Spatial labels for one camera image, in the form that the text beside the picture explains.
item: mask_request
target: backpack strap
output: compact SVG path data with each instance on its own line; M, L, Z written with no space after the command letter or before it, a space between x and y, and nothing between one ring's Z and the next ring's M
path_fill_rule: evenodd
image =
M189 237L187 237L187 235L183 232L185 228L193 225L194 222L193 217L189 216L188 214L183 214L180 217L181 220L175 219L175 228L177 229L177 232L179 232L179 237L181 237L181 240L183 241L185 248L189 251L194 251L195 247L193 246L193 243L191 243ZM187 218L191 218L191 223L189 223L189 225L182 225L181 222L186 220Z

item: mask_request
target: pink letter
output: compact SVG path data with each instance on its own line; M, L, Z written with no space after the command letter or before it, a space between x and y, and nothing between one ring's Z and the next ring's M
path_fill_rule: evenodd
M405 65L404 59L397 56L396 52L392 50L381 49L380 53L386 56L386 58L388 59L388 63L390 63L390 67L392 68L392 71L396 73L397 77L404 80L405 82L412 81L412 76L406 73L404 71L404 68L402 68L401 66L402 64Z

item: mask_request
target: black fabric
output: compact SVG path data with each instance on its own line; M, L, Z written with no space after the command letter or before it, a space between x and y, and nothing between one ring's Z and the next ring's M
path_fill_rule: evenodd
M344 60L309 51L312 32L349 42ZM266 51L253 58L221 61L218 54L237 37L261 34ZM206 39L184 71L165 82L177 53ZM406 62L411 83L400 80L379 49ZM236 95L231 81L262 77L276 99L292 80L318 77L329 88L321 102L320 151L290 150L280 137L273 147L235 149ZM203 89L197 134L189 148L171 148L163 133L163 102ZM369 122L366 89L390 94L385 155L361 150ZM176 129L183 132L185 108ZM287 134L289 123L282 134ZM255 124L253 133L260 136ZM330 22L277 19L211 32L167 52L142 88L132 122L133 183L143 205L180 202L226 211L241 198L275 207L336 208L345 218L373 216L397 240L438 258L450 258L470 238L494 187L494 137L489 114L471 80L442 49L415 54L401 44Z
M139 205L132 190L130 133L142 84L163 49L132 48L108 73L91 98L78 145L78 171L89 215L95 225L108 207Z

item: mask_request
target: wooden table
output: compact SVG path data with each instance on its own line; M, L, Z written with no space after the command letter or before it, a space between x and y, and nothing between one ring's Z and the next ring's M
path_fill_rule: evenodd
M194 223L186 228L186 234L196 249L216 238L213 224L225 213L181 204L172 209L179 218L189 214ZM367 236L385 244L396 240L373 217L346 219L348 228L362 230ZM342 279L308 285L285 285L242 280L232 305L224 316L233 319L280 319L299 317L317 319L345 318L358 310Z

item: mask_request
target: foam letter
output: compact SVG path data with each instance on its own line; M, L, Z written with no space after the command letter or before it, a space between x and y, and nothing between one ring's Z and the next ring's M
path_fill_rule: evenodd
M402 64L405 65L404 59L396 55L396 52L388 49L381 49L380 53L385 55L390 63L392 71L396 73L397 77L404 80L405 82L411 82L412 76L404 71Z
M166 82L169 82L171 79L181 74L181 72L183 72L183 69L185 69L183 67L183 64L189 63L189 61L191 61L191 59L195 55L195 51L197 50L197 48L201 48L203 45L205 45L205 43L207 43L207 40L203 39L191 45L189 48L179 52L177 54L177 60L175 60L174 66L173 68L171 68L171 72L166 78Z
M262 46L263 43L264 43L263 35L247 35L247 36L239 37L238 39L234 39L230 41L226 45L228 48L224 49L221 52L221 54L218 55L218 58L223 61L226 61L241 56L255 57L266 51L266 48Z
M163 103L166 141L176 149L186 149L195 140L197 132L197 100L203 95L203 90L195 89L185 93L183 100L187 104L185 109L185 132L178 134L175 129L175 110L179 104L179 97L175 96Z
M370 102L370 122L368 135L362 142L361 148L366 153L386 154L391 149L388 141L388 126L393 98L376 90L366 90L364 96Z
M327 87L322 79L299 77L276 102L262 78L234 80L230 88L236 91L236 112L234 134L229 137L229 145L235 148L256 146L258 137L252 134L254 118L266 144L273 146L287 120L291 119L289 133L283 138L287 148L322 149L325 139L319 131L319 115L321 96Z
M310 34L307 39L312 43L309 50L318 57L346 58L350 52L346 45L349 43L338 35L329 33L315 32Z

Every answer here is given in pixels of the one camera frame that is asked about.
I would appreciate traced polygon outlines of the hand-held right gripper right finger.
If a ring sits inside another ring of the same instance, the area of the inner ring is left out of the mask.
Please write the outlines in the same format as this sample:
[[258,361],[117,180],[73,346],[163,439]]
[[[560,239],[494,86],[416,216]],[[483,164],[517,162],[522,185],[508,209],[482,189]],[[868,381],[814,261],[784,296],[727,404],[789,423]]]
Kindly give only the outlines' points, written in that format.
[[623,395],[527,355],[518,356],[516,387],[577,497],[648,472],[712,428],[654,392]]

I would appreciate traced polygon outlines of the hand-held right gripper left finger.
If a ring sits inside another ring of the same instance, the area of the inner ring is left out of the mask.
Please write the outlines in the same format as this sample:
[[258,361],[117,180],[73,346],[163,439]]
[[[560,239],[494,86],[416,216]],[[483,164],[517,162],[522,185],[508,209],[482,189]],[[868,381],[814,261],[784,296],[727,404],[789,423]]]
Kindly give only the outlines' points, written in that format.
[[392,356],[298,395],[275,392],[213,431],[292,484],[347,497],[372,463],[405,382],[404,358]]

*-*-*

* **About this exercise**
From the first line to the last, retype the records exactly as they stand above.

* **Result**
Spatial labels for one camera image, in the form that the text beside the picture explains.
item: mask_request
target: backpack strap
output: compact SVG path data with each instance on its own line; M, L, Z written with no space after the command letter or before it, a space between x and y, and nothing between one ring's Z and the next ring's M
path_fill_rule: evenodd
image =
M189 237L187 237L187 235L183 232L185 228L193 225L194 222L193 217L189 216L188 214L183 214L180 217L181 220L175 219L175 228L177 229L177 232L179 232L179 237L181 237L181 240L183 241L185 248L189 251L194 251L195 247L193 246L193 243L191 243ZM187 218L191 218L191 223L189 223L189 225L182 225L181 222L186 220Z

item: mask_request
target: pink letter
output: compact SVG path data with each instance on its own line; M, L, Z written with no space after the command letter or before it, a space between x and y, and nothing between one ring's Z and the next ring's M
path_fill_rule: evenodd
M405 65L404 59L397 56L396 52L392 50L381 49L380 53L386 56L386 58L388 59L388 63L390 63L390 67L392 68L392 71L396 73L397 77L404 80L405 82L412 81L412 76L406 73L404 71L404 68L402 68L401 66L402 64Z

item: mask_request
target: black fabric
output: compact SVG path data with each instance on its own line; M, L, Z written with no space after the command letter or before it, a space between x and y, and nothing between one ring's Z and the next ring's M
path_fill_rule: evenodd
M344 60L309 51L312 32L349 42ZM266 51L253 58L221 61L218 54L237 37L261 34ZM206 39L184 71L165 82L177 53ZM406 62L411 83L400 80L379 49ZM236 95L231 81L262 77L276 99L292 80L318 77L329 88L321 102L320 151L290 150L280 137L273 147L235 149ZM203 89L197 134L189 148L171 148L163 133L163 102ZM369 122L366 89L390 94L385 155L361 150ZM176 129L183 132L185 108ZM287 134L289 123L282 134ZM255 124L253 133L260 136ZM330 22L277 19L211 32L167 52L142 88L132 122L133 183L143 205L180 202L226 211L241 198L275 207L336 208L345 218L373 216L397 240L438 258L450 258L470 238L494 187L494 137L489 114L471 80L442 49L415 54L401 44Z
M139 205L132 190L130 133L142 84L163 49L132 48L108 73L91 98L78 145L78 171L89 215L95 225L108 207Z

item: mask_request
target: wooden table
output: compact SVG path data with each instance on its own line; M, L, Z written with no space after the command letter or before it, a space between x and y, and nothing between one ring's Z and the next ring's M
path_fill_rule: evenodd
M194 223L186 228L186 234L196 249L216 238L213 224L225 213L181 204L172 209L179 218L189 214ZM367 236L385 244L396 240L373 217L346 219L348 228L362 230ZM342 279L308 285L285 285L242 280L232 305L224 316L233 319L280 319L299 317L317 319L345 318L358 310Z

item: mask_request
target: foam letter
output: compact SVG path data with each instance on its own line; M, L, Z written with no space after the command letter or before it, a space between x and y, and nothing between one ring's Z and the next ring's M
path_fill_rule: evenodd
M402 64L405 65L404 59L396 55L396 52L388 49L381 49L380 53L385 55L390 63L392 71L396 73L397 77L404 80L405 82L411 82L412 76L404 71Z
M166 82L169 82L171 79L181 74L181 72L183 72L183 69L185 69L183 67L183 64L189 63L189 61L191 61L191 59L195 55L195 51L197 50L197 48L201 48L203 45L205 45L205 43L207 43L207 40L203 39L191 45L189 48L179 52L177 54L177 60L175 60L174 66L173 68L171 68L171 72L166 78Z
M262 46L263 43L264 43L263 35L247 35L247 36L239 37L238 39L234 39L230 41L226 45L228 48L224 49L221 52L221 54L218 55L218 58L223 61L226 61L241 56L255 57L266 51L266 48Z
M163 103L166 141L176 149L186 149L195 140L197 132L197 100L203 95L203 90L195 89L185 93L183 100L187 104L185 109L185 132L178 134L175 129L175 110L179 104L179 97L175 96Z
M370 102L370 122L368 135L362 142L361 148L366 153L386 154L391 149L388 141L388 126L393 98L376 90L366 90L364 96Z
M327 87L322 79L299 77L276 102L262 78L234 80L230 88L236 91L236 112L234 134L229 137L229 145L235 148L256 146L258 137L252 134L254 118L266 144L273 146L287 120L291 119L289 133L283 138L287 148L322 149L325 139L319 131L319 115L321 96Z
M310 34L307 39L312 43L309 50L318 57L346 58L350 52L346 45L349 43L338 35L329 33L315 32Z

Every answer here is given in pixels of the one camera frame that is asked about.
I would appreciate traced polygon outlines of the hand-held right gripper right finger.
If a ring sits inside another ring of the same instance, the area of the inner ring is left out of the mask.
Please write the outlines in the same format as this sample:
[[258,361],[117,180],[73,346],[163,439]]
[[[560,239],[494,86],[416,216]],[[483,164],[517,162],[522,185],[508,209],[482,189]],[[868,381],[814,261],[784,296],[727,404],[789,423]]]
Kindly give only the outlines' points, written in that format.
[[623,395],[527,355],[518,356],[516,387],[577,497],[648,472],[712,428],[654,392]]

I would appreciate traced polygon outlines of the hand-held right gripper left finger.
If a ring sits inside another ring of the same instance, the area of the inner ring is left out of the mask.
Please write the outlines in the same format as this sample:
[[258,361],[117,180],[73,346],[163,439]]
[[[560,239],[494,86],[416,216]],[[483,164],[517,162],[522,185],[508,209],[482,189]],[[868,381],[814,261],[784,296],[727,404],[789,423]]]
Kindly give only the outlines' points, written in that format.
[[392,356],[298,395],[275,392],[213,431],[292,484],[347,497],[372,463],[405,382],[404,358]]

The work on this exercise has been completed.